▶ **TASK GOAL**: Your task is to copy the lines of the data below from the line holding "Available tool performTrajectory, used" through the line holding "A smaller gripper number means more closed", inclusive, exactly and with nothing added.

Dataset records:
━━━━━━━━━━

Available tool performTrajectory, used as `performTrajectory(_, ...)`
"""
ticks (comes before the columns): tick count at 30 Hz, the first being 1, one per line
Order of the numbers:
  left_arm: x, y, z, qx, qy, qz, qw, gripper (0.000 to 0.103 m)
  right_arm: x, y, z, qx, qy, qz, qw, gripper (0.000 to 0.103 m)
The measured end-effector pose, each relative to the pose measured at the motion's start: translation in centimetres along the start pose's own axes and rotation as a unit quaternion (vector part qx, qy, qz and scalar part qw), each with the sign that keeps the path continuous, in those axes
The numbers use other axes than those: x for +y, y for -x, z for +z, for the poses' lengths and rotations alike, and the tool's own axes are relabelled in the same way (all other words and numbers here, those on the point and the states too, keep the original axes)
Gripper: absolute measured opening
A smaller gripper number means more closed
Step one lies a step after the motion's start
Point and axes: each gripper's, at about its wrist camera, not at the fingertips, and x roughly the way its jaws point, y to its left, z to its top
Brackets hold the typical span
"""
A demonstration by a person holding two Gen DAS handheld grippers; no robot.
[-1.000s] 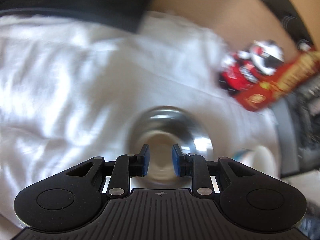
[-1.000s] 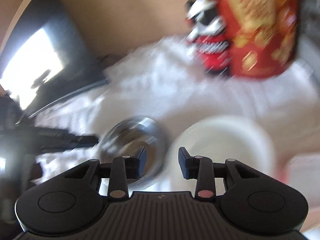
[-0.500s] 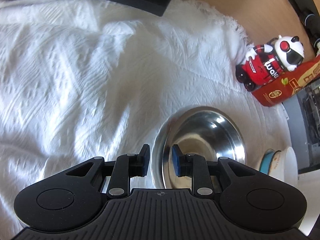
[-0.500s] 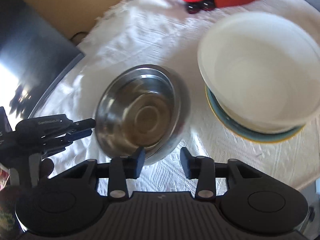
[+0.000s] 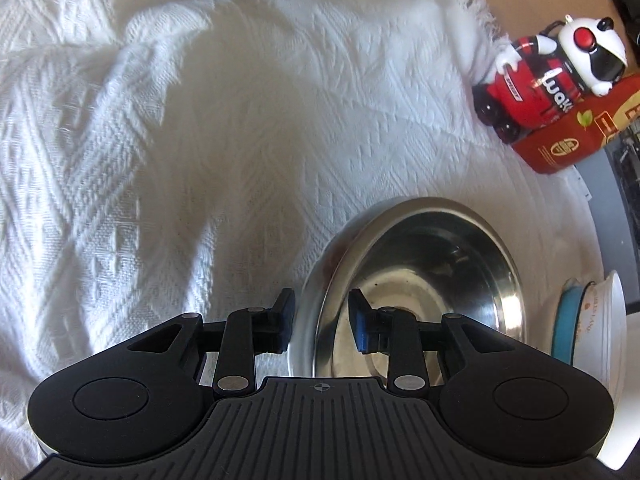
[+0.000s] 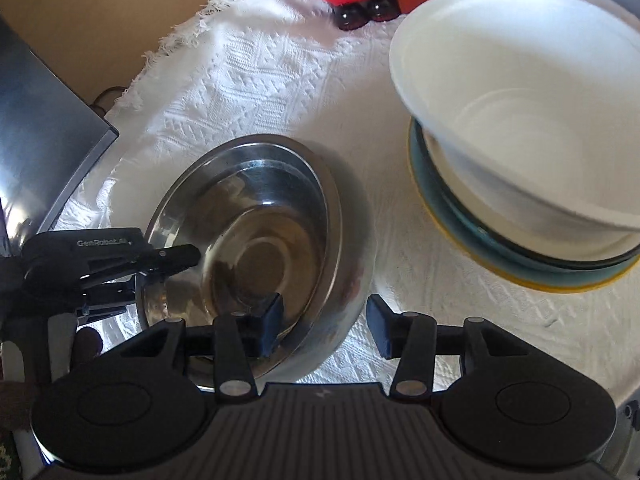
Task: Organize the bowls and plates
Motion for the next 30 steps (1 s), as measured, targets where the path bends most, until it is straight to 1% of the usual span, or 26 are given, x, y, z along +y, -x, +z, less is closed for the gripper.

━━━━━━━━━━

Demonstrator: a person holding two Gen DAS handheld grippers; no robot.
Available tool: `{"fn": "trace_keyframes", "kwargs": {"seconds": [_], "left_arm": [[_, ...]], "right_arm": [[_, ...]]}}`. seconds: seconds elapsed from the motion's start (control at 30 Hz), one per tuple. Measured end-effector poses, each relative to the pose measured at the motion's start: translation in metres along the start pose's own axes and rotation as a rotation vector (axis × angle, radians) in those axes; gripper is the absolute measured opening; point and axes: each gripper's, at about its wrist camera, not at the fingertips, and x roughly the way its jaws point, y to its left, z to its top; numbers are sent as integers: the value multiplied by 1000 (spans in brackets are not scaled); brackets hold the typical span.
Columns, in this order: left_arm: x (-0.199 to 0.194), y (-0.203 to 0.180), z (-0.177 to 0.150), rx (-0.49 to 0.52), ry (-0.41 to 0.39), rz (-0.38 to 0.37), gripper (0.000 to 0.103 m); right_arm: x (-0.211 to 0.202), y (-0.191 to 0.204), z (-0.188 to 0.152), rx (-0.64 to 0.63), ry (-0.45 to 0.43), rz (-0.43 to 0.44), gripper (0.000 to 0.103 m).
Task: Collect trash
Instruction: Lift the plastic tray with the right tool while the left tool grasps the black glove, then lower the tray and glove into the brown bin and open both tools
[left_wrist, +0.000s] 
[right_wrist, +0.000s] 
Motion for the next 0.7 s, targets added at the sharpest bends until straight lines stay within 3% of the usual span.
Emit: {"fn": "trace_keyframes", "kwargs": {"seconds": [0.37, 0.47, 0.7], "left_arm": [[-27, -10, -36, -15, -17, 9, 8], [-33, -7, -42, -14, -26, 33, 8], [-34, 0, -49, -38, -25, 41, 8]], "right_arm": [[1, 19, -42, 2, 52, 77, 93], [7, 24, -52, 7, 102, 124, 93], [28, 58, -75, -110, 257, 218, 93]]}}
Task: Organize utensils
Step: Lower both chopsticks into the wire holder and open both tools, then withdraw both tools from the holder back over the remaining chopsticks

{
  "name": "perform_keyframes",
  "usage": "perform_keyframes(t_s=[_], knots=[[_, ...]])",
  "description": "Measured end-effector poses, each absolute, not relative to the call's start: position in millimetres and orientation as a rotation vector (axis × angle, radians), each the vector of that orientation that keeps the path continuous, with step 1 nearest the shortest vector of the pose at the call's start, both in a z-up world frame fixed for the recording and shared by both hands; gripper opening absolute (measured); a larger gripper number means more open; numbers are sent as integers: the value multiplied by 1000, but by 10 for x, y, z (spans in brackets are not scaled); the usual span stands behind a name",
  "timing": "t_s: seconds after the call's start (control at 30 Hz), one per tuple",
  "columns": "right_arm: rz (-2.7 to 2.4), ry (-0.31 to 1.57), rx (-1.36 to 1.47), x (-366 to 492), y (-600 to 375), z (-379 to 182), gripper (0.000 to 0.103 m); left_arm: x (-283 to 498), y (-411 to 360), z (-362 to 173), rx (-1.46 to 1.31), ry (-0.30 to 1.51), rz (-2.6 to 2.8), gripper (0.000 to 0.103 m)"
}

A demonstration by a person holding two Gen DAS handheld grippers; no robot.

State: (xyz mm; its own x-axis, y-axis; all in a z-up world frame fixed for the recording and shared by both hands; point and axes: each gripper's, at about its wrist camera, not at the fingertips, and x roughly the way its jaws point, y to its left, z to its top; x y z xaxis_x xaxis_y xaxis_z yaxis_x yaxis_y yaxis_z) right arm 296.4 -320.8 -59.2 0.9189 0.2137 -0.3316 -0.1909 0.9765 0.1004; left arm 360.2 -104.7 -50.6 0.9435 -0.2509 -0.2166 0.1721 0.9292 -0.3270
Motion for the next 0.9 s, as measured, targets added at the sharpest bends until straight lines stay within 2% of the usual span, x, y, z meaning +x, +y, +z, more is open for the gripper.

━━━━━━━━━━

▶ **TASK ANSWER**:
Available tool performTrajectory, used as `performTrajectory(_, ...)`
"""
ticks (comes before the columns): tick count at 30 Hz, the first being 1, one per line
Order of the numbers:
  left_arm: x, y, z, qx, qy, qz, qw, gripper (0.000 to 0.103 m)
  right_arm: x, y, z, qx, qy, qz, qw, gripper (0.000 to 0.103 m)
The measured end-effector pose, each relative to the pose measured at the motion's start: translation in centimetres along the start pose's own axes and rotation as a unit quaternion (vector part qx, qy, qz and scalar part qw), each with the sign that keeps the path continuous, in those axes
The numbers use other axes than those: x for +y, y for -x, z for +z, for the poses' lengths and rotations alike, and the tool's own axes are relabelled in the same way (all other words and numbers here, those on the point and the states too, keep the original axes)
Gripper: absolute measured opening
A smaller gripper number means more closed

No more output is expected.